Als beispiel der Mequinenza Stausee wurde in denn 60 Jahren von uns Spanier über 175.000 Jung Brut Schwarzbarsche eingesetzt und Welse und Zander von Unbekannten ,das ergebniss kann man heute live erleben ,schon im Jahr 1992 konnte man das ergebniss feststellen. Heute im Jahr 2021 ...geht man davon aus das der Stausee Mequineza rund 50 millionen Fische beherbergt auf eine Wasserfläche von 1534mh3. 

Da ich an vielen Gewässern in Europa zum Angeln unterwegs bin ,bilde ich mir meine eigene Meinung ! und kann ungefähr abschätzen in wie weit sich bestimmte Gewässer verändert haben auf langer sicht.Und wenn man mit Einheimischen spricht und Anglern ...erfahrungen austauscht ,dann kann man sehr schnell denn eigentlichen Grund erkennen wieso bestimmte Gewässer so schlecht geworden sind !!!Aber !!! naja es ist sehr einfach im Leben einen Schuldigen zu finden und das sind natürlich die Angler ...obwohl das eigentliche Problem bekannt ist ,es wird nur nicht Laut gesagt.


----------



## rhinefisher (7. April 2021)

Bassattack schrieb:


> Das problem liegt bei denn Berufsfischern die mit Ihre Netze Jahrelang die Gewässer abgefischt haben ,und der zweite Schwerpunkt liegt bei den Cormoranen und Fischreiher .Wenn man im Winter an denn Massplassen entlang geht kann man sehen was ich meine ,die Bäume sind voll von denen . Beim spinnfischen oder beim Ansitzangeln im Winter taucht fast jede 5 minuten einer von denen auf !!direkt neben denn Köder ,und wenn man bedenkt was die wegfressen an Brut täglich!!! Dann weiß man sofort denn Eigentlichen Faktor dieser Tragödie. Geh mal am Fischmarkt in Holland ,dann siehst du was für große Flussbarsche,Zander da verkauft werden ,alle von der Netzfischerei aus denn umliegenden Plassen und der Maas.Und jedes Wochenende Neu bestückt.

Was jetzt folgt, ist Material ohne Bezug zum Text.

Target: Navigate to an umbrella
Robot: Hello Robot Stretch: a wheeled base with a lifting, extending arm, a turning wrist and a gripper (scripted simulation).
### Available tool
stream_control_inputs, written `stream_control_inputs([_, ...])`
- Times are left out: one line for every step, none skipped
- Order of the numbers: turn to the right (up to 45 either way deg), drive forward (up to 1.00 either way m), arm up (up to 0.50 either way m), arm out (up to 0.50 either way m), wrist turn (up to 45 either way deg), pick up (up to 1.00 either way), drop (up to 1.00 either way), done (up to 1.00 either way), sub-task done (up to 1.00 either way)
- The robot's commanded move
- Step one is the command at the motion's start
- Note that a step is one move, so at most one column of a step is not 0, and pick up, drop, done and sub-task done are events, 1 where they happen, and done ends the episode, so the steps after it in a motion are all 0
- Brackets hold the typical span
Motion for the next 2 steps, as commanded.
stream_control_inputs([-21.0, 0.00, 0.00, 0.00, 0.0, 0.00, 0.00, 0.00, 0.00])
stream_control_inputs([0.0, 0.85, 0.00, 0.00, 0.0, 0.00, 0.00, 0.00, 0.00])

Wo er Recht hat, hat er Recht...!


----------



## rhinefisher (7. April 2021)

Edit


----------



## rhinefisher (7. April 2021)

Bassattack schrieb:


> Ich bin Spanier und bin am Ebro Delta groß geworden ,kenn denn Ebro und seine umliegenden Stauseen seit dem ich ein Kind war.
> Schon seit vielen Jahren kommen Maßen an Angeltouristen nach Spanien zum Ebro ,und viele nehmen Zander,Wolfsbarsche,Schwarzbarsche etc mit.
> Und vom Welsen brauchen wir nicht reden ,ich glaube kein Fluss in Europa hat ein so großes vorkommen an Welsen .Und trotzdem fängt man Maßen an Zander an Schwarzbarschen ,Wolfsbarsche im Mündungsgebiet.Karpfen und Kaurauschen in rekord Größe ... Aber wieso?? Ganz einfach ,weil im gesamten Ebro sowie in denn Stauseen keine Berufsfischerei Stattfindet (denn die Spanier essen keine Zander) eventuel Forellen ansonsten nur Meeresfische ...und weil die Spanier schon vor Jahren die Cormorane sowie die Fischreiher angefangen haben zu reduzieren. Wenn ich dran denke wie die Angeltouristen im Februar oberhalb am Ebro Stauwehr Xerta bis zu 20 Zander gezogen haben zwieschen 6-8kg Brocken und die wurden alle filetiert ,konnte ich mit eigenen Augen beobachten ,und denoch fängt man heute noch 10 oder mehr Zander an guten Tagen ,selbe durchschnittsgröße wie damals.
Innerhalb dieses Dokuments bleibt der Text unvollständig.